Seven grounds of appeal had been identified on behalf of the Plaintiff, with the Court upholding the appeal and on four of those grounds. In a judgment delivered by Mr. Justice Cregan, the Court held that the Taxing Master was incorrect in the methodology he had used. In assessing the instructions fee, he should have
“considered the time and labour expended by the solicitors and… assessed the number of hours spent, the seniority of the solicitor involved, the hourly rate for each solicitor and the appropriate professional charge for each element of the professional service.”
The Court held that the Taxing Master should not have taken “intangibles” such as the novelty, skill, complexity, specialised knowledge and responsibility into account at the start of his analysis, but rather at the end after he had examined the time spent on the case.
The Taxing Master had disallowed fees in relation to two senior solicitors attending the trial however the Court of Appeal found that there was a requirement for same and that it was an injustice not to allow those fees.
An issue also arose regarding the applicability of the economic downturn to the measurement of costs.
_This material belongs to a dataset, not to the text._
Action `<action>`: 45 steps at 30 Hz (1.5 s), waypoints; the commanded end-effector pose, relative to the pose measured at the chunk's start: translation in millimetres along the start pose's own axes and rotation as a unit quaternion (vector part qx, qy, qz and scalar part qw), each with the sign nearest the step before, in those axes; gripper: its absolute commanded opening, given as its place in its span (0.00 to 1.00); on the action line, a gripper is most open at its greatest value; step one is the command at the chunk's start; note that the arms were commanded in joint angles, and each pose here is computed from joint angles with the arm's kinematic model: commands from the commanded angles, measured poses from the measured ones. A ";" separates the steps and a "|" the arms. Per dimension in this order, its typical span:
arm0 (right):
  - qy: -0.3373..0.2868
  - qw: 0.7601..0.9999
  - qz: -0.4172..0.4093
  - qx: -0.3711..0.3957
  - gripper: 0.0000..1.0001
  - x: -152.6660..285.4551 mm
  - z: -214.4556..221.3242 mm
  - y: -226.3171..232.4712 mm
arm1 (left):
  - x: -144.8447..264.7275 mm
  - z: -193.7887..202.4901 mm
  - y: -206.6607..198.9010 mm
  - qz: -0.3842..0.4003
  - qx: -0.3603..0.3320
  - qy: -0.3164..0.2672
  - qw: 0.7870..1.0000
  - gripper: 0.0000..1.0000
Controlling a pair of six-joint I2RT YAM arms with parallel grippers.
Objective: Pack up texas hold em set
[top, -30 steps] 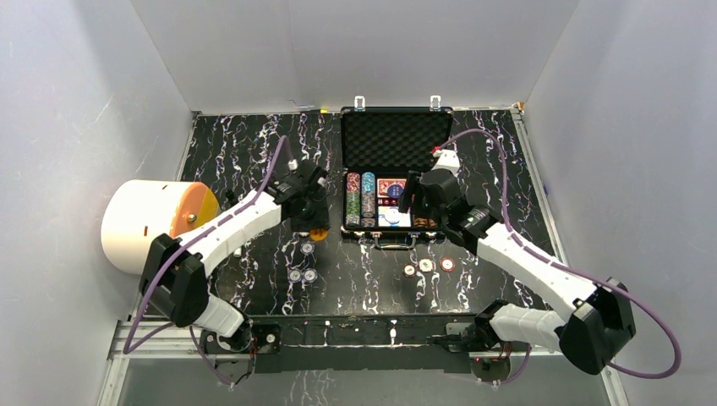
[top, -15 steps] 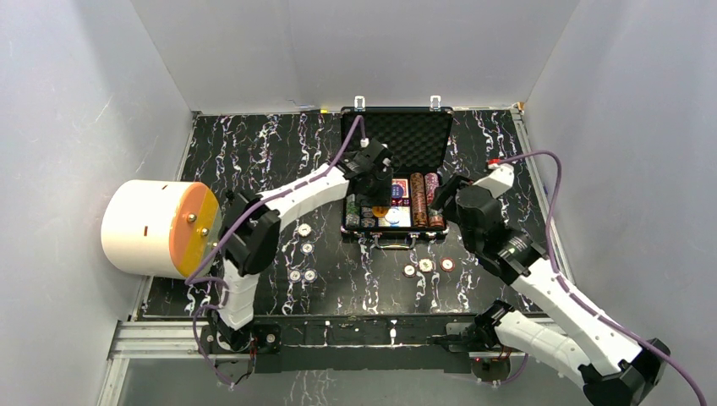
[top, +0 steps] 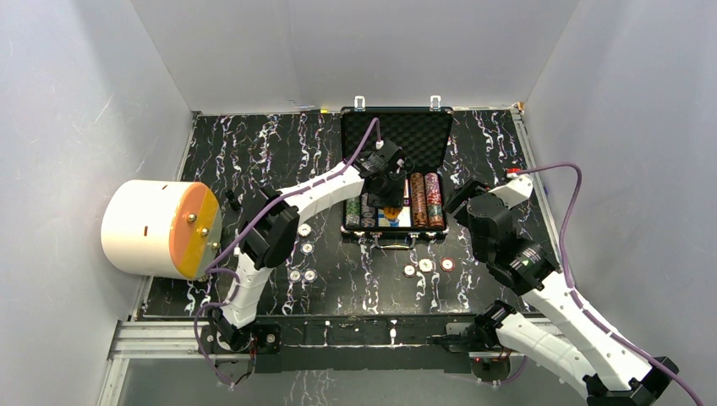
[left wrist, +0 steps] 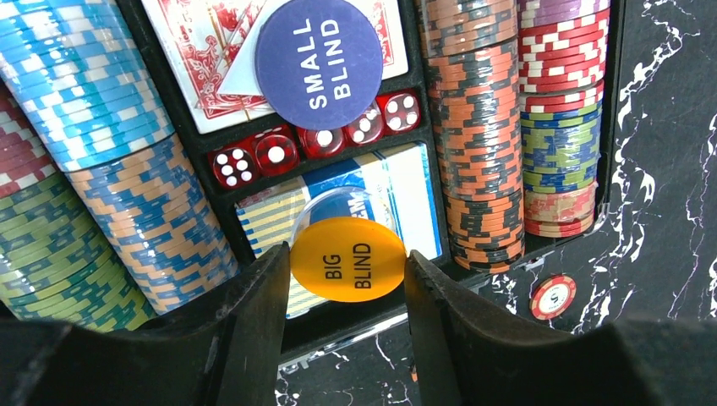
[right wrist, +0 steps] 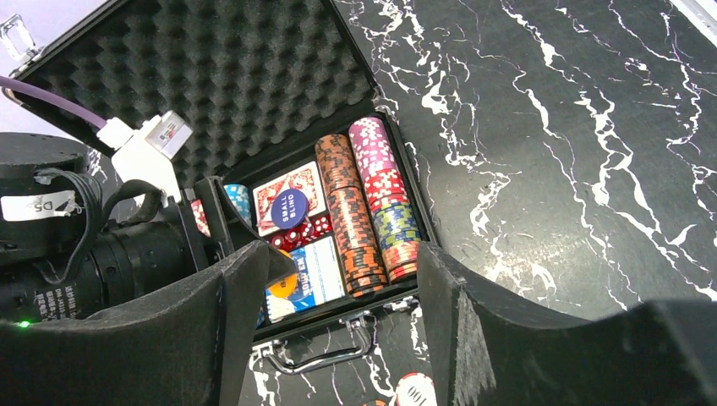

Both the Taxing Master and High Court referred to same as a reason for reducing the professional fee, however the Court of Appeal held that this was an error in principle and it should have been applied to all levels of the assessment of the fees.
It was this judgment and in particular the following comments made by Mr. Justice Cregan which had the potential to significantly alter how costs are taxed and which also caused such alarm to plaintiff solicitors. He stated that every bill of costs must set out the “time and labour spent on…each element of the case” and only when a proper bill of costs is drawn up setting out the time spent on a case should the Taxing Master assess it in accordance with criteria set out by the Court. This approach would require time costing procedures to be applied by all firms in all cases, at an additional cost to those firms who did not already have such systems in place.
The Supreme Court
The Defendant to the action was then granted leave to appeal this decision pursuant to Article 34.5.3° of the Constitution. Such appeals are only permitted if the decision raises a matter of public importance or if it is in the interests of justice. The former applied in this instance.
The following four questions were put forward for consideration by the Supreme Court on appeal:-
“1. To what extent, if any, may considerations as to the amount of time actually spent on a case be elevated above the relevant criteria mandated by Order 99, Rule 37(22) for the fixing of costs?